Dai record olimpici alla Manica

L’abilità di Gertrude la portò rapidamente ai vertici del nuoto mondiale. A soli 19 anni, vinse tre medaglie olimpiche ai Giochi di Parigi 1924, un’impresa straordinaria per l’epoca. Ma le sue ambizioni andavano oltre. Non voleva essere solo una campionessa, voleva dimostrare che una donna poteva essere all’altezza delle più grandi imprese maschili.

Il Canale della Manica, con le sue correnti impietose, le acque gelide e le onde alte come muri, era considerato un’impresa per pochi eletti. Fino a quel momento, solo cinque uomini erano riusciti a completare la traversata. Ogni tentativo femminile si era concluso in un fallimento, rafforzando il pregiudizio che le donne non fossero abbastanza resistenti per simili imprese.

La traversata che cambiò la storia

Il 6 agosto 1926, Gertrude Ederle entrò nelle acque della Manica con un solo obiettivo: dimostrare che tutto era possibile. Indossava un costume di seta fatto su misura per ridurre la resistenza dell’acqua e occhialini sigillati con paraffina, una soluzione rudimentale ma efficace per proteggere gli occhi dalla salsedine. Il suo corpo era cosparso di grasso di pecora per combattere il freddo.

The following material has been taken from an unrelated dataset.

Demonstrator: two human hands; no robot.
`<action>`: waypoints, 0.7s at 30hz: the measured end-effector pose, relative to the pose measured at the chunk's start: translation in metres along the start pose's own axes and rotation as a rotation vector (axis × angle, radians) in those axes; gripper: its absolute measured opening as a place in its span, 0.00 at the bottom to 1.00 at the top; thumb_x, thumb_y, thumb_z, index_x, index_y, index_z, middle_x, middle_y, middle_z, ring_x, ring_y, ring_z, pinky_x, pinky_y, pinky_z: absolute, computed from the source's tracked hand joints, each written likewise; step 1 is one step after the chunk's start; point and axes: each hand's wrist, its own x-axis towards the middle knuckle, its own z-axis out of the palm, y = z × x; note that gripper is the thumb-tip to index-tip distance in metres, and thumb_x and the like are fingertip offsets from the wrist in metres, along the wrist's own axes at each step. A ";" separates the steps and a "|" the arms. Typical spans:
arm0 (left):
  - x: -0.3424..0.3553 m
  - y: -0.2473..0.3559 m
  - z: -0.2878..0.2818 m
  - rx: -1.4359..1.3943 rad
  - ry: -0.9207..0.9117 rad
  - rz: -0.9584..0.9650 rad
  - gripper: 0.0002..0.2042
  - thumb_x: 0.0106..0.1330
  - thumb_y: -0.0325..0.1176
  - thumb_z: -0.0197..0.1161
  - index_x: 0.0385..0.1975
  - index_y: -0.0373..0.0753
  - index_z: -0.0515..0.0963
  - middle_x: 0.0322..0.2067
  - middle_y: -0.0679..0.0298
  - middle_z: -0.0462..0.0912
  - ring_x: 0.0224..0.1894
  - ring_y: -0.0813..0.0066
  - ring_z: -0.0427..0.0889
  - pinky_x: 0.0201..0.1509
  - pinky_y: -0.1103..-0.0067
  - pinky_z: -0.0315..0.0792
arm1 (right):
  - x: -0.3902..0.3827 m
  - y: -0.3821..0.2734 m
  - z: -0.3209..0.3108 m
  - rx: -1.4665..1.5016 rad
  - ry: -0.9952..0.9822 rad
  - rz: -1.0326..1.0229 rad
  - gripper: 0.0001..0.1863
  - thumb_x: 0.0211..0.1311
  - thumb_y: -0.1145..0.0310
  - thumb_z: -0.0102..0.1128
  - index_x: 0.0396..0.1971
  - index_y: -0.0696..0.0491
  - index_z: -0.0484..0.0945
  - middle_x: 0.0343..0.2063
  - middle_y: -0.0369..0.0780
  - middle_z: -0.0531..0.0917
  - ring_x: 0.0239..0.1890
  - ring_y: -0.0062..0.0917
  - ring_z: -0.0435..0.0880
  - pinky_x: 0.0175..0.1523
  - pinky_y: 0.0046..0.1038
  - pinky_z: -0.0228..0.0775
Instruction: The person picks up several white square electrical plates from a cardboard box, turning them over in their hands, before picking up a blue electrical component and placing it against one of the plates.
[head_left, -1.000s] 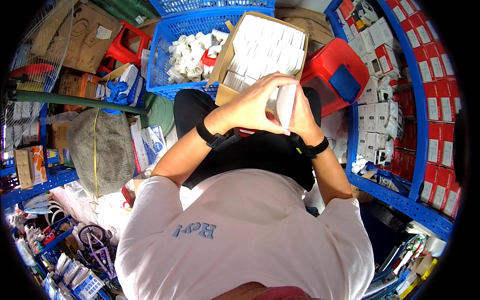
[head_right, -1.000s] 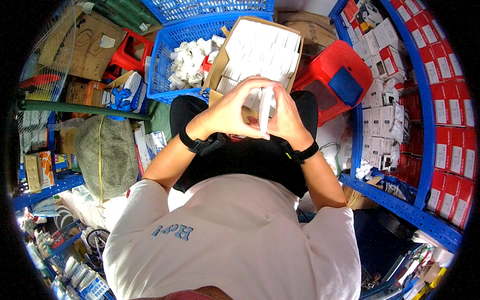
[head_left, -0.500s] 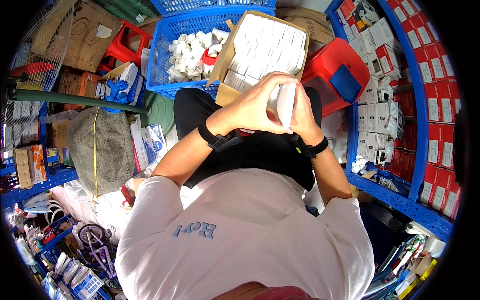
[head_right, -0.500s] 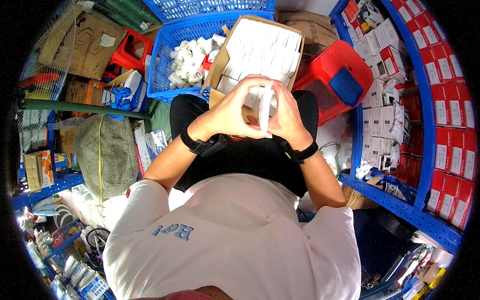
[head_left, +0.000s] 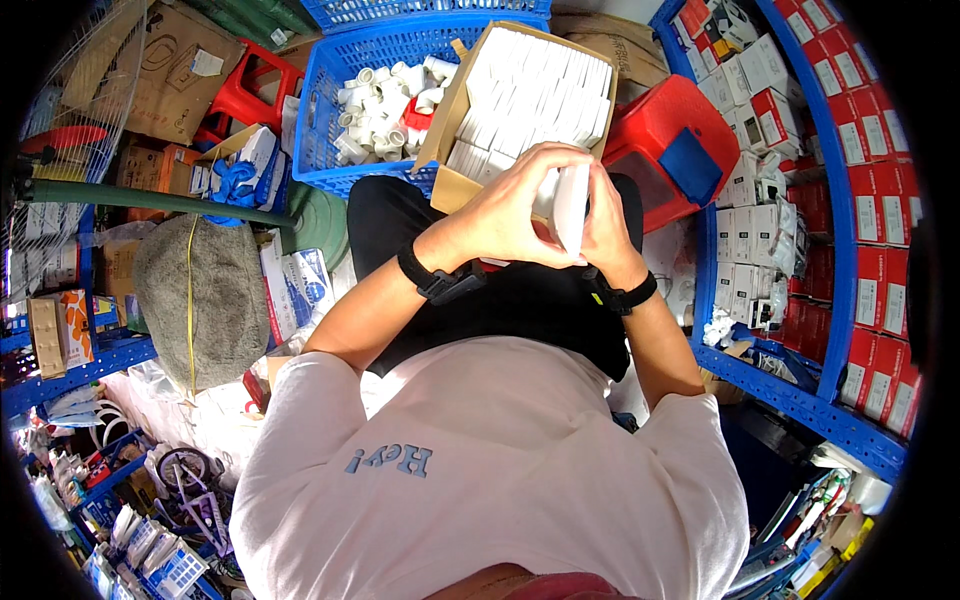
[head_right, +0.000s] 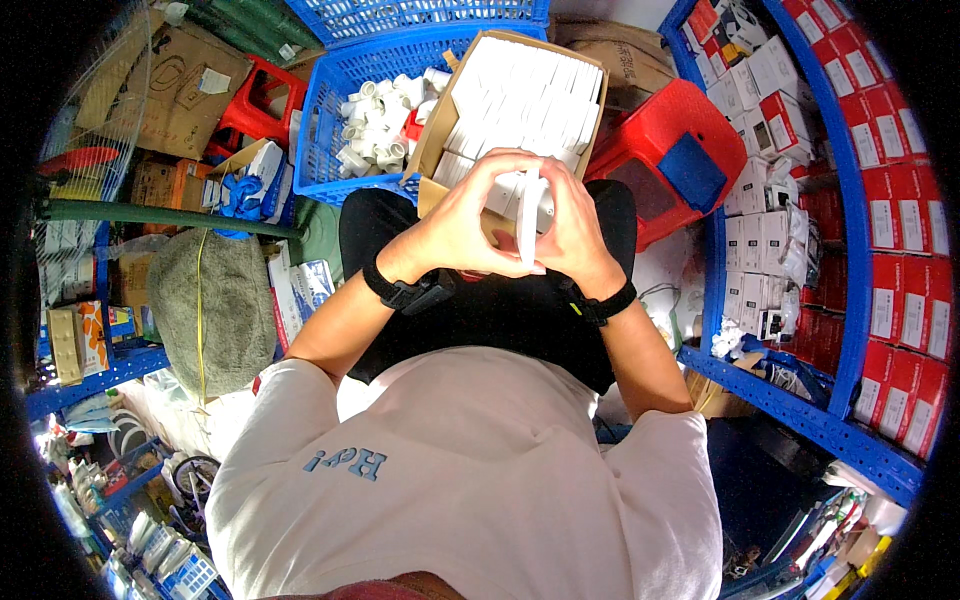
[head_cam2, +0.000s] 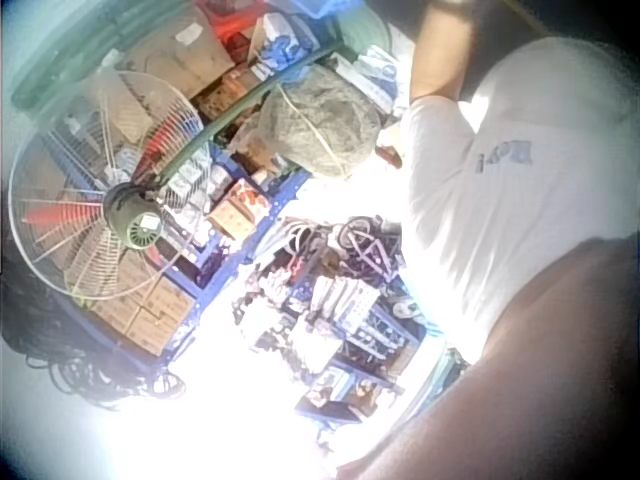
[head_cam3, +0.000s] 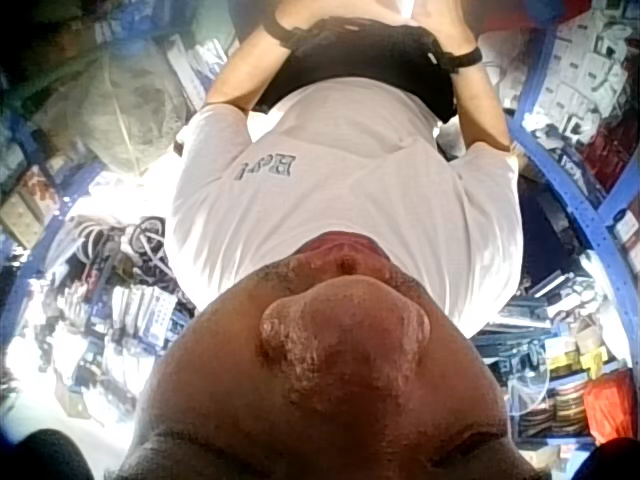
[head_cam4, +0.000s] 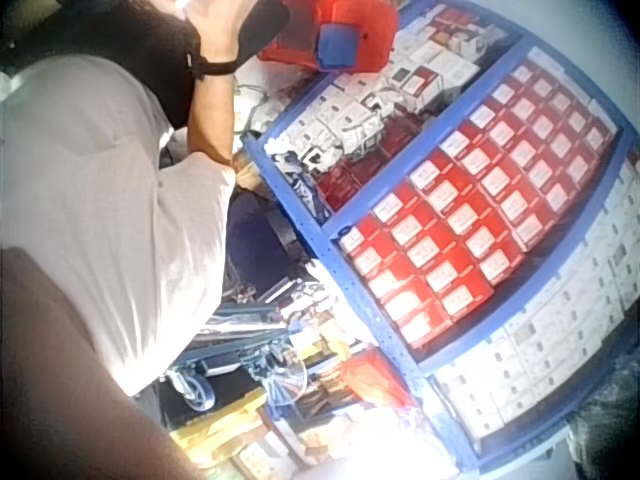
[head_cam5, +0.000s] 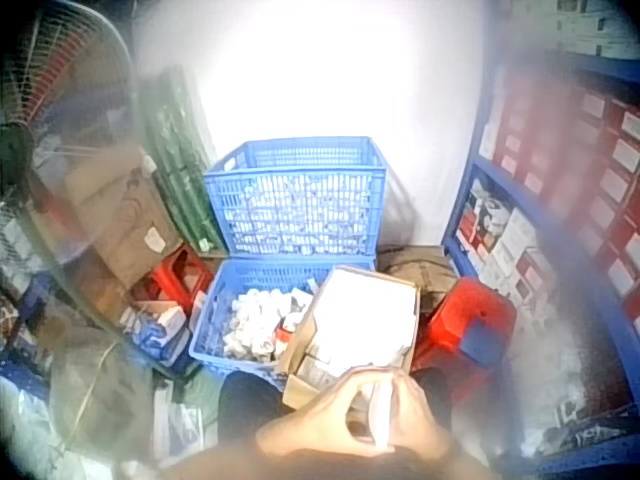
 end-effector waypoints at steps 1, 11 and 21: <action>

Mentre nuotava, le correnti minacciavano di trascinarla indietro, il sale le bruciava la pelle, la stanchezza diventava insopportabile. Ma non si fermò mai. Ogni bracciata era un atto di ribellione contro i limiti imposti alle donne del suo tempo. Ogni onda superata era una risposta ai giornalisti che l’avevano derisa.

Dopo 14 ore e 34 minuti, Gertrude Ederle raggiunse Kingsdown, in Inghilterra, frantumando il record maschile precedente di quasi due ore. Aveva battuto gli uomini nel loro stesso campo.

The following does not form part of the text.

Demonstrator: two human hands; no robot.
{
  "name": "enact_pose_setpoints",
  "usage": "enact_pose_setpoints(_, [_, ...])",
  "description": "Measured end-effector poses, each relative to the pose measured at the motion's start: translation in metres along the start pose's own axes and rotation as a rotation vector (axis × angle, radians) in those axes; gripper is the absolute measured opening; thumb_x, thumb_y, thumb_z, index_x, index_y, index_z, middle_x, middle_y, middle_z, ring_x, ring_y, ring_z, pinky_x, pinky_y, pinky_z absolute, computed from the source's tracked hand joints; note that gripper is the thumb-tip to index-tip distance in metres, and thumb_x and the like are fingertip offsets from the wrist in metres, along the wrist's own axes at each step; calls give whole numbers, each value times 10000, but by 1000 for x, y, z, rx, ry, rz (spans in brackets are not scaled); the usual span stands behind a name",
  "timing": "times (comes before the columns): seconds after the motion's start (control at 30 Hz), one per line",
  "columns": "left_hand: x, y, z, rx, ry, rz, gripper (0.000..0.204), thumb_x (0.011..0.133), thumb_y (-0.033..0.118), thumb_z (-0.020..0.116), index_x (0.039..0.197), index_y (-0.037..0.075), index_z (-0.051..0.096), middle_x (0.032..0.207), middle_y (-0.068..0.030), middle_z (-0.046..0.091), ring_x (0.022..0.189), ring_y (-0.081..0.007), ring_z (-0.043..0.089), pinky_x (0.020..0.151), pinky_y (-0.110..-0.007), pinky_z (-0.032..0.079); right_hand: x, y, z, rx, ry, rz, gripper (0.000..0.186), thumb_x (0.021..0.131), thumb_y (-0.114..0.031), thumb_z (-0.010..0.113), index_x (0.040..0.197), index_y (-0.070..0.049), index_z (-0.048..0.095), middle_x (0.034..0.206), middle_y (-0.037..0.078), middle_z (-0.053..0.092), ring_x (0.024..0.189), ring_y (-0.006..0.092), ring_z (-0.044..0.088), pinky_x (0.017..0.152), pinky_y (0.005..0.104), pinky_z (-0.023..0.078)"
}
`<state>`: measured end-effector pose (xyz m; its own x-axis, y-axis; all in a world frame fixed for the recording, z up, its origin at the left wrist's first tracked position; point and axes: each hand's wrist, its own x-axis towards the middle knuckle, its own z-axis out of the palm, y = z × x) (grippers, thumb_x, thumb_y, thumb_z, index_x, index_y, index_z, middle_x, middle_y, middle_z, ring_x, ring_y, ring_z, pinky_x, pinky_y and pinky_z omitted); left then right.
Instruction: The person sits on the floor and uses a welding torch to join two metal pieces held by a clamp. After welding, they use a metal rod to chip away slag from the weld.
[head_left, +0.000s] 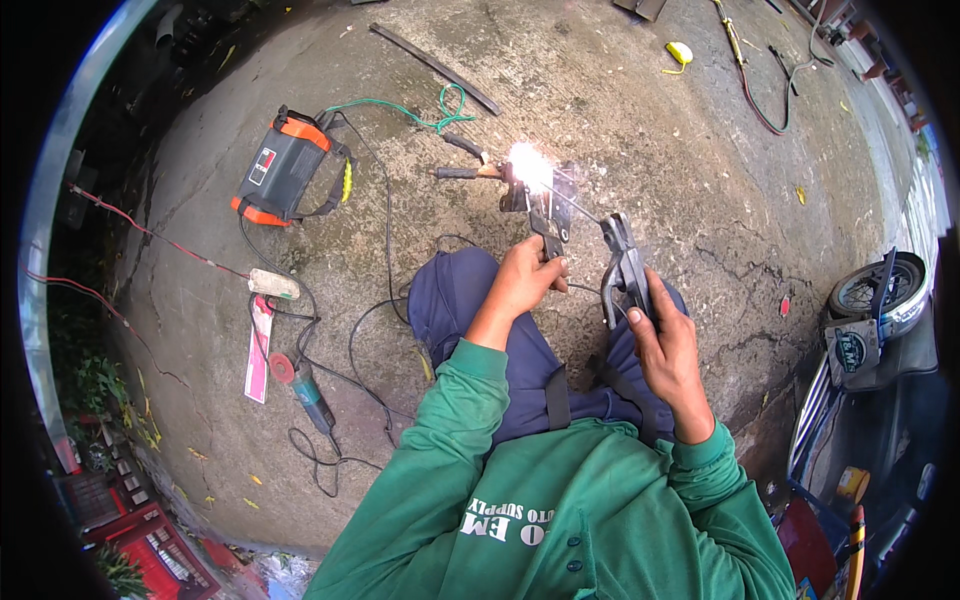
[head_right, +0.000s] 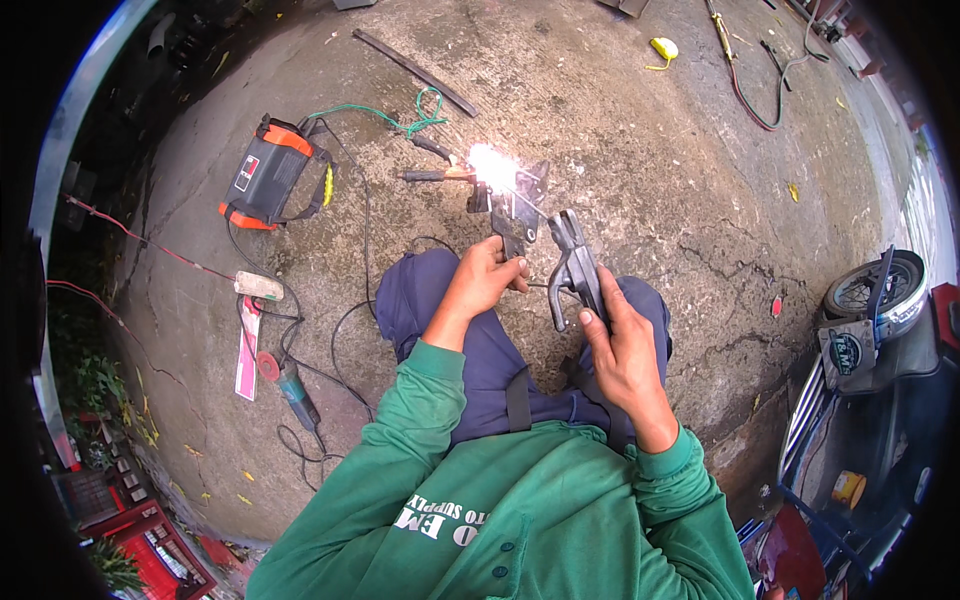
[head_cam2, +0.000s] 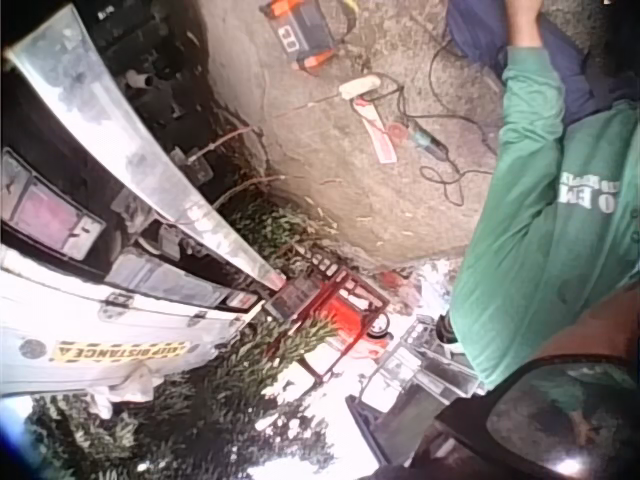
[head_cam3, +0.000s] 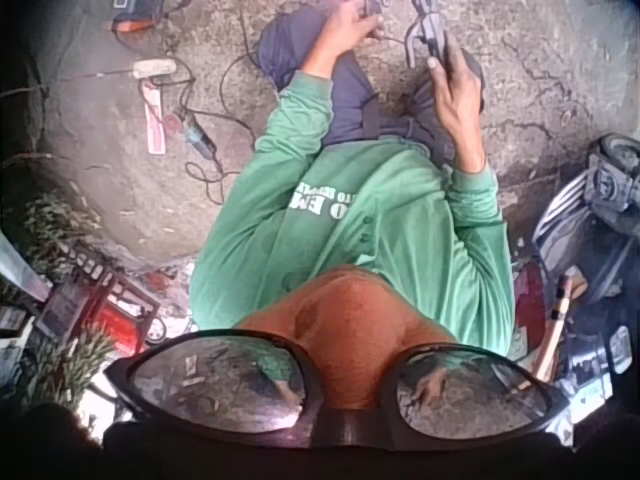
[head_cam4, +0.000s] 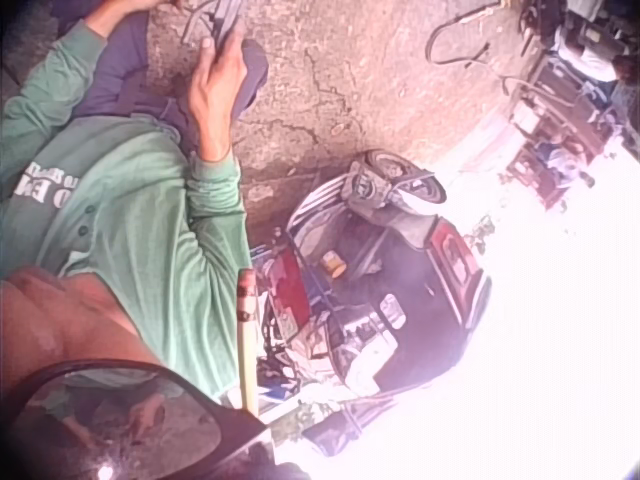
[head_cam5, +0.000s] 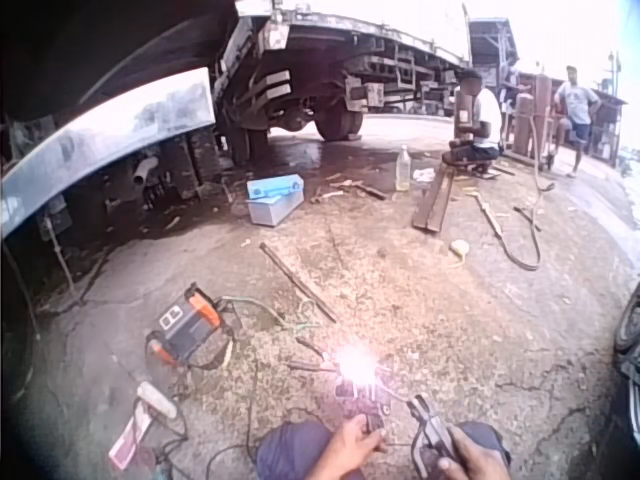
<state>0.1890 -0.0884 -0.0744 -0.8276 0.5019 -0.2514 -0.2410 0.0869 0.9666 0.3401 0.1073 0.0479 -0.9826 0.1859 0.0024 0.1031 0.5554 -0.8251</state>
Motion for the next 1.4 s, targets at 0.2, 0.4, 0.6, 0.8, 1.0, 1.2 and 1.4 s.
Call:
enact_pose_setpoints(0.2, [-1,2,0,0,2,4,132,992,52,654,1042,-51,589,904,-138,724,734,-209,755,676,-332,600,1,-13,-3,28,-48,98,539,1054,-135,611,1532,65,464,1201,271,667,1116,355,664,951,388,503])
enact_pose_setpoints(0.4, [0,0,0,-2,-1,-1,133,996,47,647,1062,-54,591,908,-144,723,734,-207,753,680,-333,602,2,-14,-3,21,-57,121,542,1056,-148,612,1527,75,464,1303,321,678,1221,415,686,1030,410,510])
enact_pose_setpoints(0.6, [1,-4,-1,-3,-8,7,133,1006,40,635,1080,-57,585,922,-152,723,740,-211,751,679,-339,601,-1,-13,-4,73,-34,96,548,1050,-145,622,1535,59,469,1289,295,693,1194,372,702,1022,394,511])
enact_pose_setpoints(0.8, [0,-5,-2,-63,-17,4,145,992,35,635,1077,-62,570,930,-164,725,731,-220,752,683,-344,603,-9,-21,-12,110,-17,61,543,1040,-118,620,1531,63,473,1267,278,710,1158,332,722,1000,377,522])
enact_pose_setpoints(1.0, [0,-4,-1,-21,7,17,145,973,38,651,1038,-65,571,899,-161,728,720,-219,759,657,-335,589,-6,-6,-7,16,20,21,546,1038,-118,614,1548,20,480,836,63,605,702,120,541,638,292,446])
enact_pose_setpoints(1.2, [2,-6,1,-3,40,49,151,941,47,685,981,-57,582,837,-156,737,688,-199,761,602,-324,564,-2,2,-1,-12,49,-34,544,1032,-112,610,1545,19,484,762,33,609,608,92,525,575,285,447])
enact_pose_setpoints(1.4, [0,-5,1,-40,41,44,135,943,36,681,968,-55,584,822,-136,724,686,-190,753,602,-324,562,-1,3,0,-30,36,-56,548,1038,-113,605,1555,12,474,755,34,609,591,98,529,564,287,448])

La sua prima frase, appena toccata la terraferma, fu semplice e potente: “I knew I could do it” – Sapevo di poterlo fare.

Una città in festa e il sogno infranto

Quando tornò a New York, trovò ad attenderla un’accoglienza mai vista prima. Due milioni di persone la celebrarono in una parata lungo la Fifth Avenue, una delle più grandi mai organizzate per un atleta. Era diventata un simbolo, non solo dello sport, ma della determinazione femminile.

Ma non tutte le storie di successo hanno un lieto fine. L’impresa nella Manica e gli anni di nuoto in acque gelide aggravarono il suo problema di udito, portandola quasi alla sordità totale. Inoltre, il mondo dello sport, dopo averla celebrata, iniziò presto a dimenticarla. Le offerte per film e sponsorizzazioni svanirono, la sua carriera si chiuse rapidamente.

Ferita dalla notorietà fugace e dalle porte chiuse, Gertrude si ritirò dalla scena pubblica. Ma non smise mai di nuotare. Divenne insegnante di nuoto per bambini non udenti, dedicando la sua vita a chi, come lei, sapeva cosa significava affrontare la vita controcorrente.

Un’eredità che va oltre il tempo

Gertrude Ederle non è solo la donna che ha attraversato la Manica. È il simbolo di una generazione di donne che hanno sfidato le convenzioni e dimostrato che i limiti sono fatti per essere superati.

Il suo record è stato battuto, i suoi successi sono stati eclissati da altre imprese, ma la sua storia rimane una delle più potenti di sempre. Perché non riguarda solo lo sport, riguarda il coraggio, la tenacia e la voglia di non accettare mai un no come risposta.

Se oggi le donne competono alla pari in qualsiasi disciplina, è anche grazie a Gertrude Ederle. Se le ragazze crescono sapendo di poter sognare in grande, è perché, un giorno del 1926, una giovane nuotatrice di New York sfidò il mare e vinse.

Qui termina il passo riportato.